Artinya tidak ada seorangpun warga negara, dapat seenaknya menggunakan 100% HAM-nya, melainkan ia harus tunduk pada pembatasan Ham oleh UUD 45 dan UU. Konstitusionalitas Pembatasan HAM seseorang diatur dalam pasal 28J UUD 45, dengan tujuan semata-mata untuk menjamin pengakuan serta penghormatan atas hak dan kebebasan orang lain dan untuk memenuhi tuntutan yang adil sesuai dengan pertimbangan moral, nilai-nilai agama, kemanan, dan ketertiban umum dalam suatu masyarakat yang demokratis.

Untuk itu Firli Bahuri dkk. tidak serta merta melakukan penonaktifan terhadap 75 Pegawai KPK nonaktif, melainkan harus menunggu 2 tahun membenahi Pegawai KPK sesuai ketentuan peralihan UU KPK. Oleh karena itu sikap cengeng 75 Pegawai KPK nonaktif, karena tidak lolos TWK, sebagai fenomena yang aneh, apalagi membiarkan dirinya dipolitisasi dan dijadikan sebagai alat bargaining oknum-oknum tertentu, seolah-olah negeri ini tidak ada hukum. Ini menjadi preseden buruk dalam tatakelola Pemerintahan.

DELAPAN POINT FIKSI PELANGGARAN HAM.

Dramaturgi YLBHI membawa kasus 75 Pegawai KPK nonaktif ke Komnas Ham, patut disesalkan, karena YLBHI mau saja diperalat atau ditunggangi oleh 75 Pegawai KPK nonaktif atau sebaliknya YLBHI mau saja mengatasnamakan HAM, menunggangi 75 Pegawai KPK nonaktif, dengan 8 point fiksi yang diklaim sebagai Pelanggaran Ham. 

Apa yang dilakukan Firli Bahuri dkk. sebagai konsekuensi logis dari perintah UU No. 19 Tahun 2019, Tentang KPK pasca uji materiil UU KPK oleh MK. Karena itu sikap YLBHI, harus dipandang sebagai telah keluar dari visi dan misi besar YLBHI, mengabaikan aspek Edukasi.
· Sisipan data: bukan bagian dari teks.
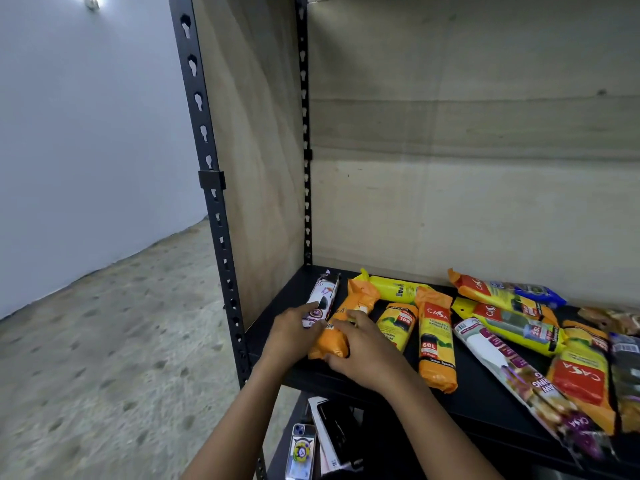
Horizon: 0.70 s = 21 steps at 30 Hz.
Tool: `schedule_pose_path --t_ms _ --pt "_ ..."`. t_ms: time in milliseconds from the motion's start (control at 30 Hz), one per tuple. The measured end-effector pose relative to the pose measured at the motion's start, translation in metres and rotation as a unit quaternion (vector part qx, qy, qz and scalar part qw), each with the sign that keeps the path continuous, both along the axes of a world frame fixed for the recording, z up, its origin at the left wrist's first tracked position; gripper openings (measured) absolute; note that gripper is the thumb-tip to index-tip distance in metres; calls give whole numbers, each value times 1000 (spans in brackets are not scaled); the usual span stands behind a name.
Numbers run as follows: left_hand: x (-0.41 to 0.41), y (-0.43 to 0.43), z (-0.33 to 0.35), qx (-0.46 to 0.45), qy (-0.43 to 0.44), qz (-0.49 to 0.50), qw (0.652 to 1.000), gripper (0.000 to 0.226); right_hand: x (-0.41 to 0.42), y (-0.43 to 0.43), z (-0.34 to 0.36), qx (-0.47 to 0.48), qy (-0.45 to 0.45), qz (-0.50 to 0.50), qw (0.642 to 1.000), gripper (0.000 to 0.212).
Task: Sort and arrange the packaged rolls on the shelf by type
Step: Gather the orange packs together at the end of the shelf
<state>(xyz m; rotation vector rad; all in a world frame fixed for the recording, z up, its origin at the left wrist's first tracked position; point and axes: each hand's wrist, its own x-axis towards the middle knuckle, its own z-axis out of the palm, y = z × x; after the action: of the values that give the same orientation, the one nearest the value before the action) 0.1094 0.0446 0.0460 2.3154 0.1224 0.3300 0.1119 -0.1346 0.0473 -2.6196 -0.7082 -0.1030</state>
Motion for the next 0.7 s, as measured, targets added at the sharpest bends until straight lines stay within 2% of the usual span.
schedule_pose_path --t_ms 267,433,567,700 --pt "-4 1 5 6 4 45 999 55 2 6 1 -21 -30 3 999 65" --pt "-31 11 2 7 -57 95 994 47 4 14 10 -38 -43 28 998 60" --pt "-55 15 -2 15 -112 127 985 45 0 30 8 4 -24 58 998 58" --pt "-80 15 -4 -32 -164 153 974 46 0 50 4 37 -18 85 996 59"
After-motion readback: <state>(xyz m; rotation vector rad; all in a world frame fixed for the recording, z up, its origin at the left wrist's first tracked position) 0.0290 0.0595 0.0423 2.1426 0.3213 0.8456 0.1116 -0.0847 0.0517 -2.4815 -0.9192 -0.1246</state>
YLBHI justru mengedepankan isu-isu fiksi dan tidak dapat dipertanggungjawabkan kebenaran serta memelintir substansi HAM ke publik, demi mempertahankkan statusquo di KPK.

Lebih janggal, YLBHI bersikap ambivalen, di satu sisi menyatakan adanya pelanggaran terhadap hak untuk berserikat, berkumpul, mengemukakan pendapat dll. terhadap 75 Pegawai KPK non aktif, tetapi pada bagian lain pernyataannya, justru YLBHI mengungkap bagaimana 75 Pegawai KPK nonaktif, leluasa menandatangani petisi menolak Firli Bahuri menjadi Ketua KPK, melakukan perlawanan secara terbuka terhadap kebijakan Pimpinan KPK, mengajukan uji materiil UU KPK ke MK dll. tanpa Firli Bahuri dkk melarangnya.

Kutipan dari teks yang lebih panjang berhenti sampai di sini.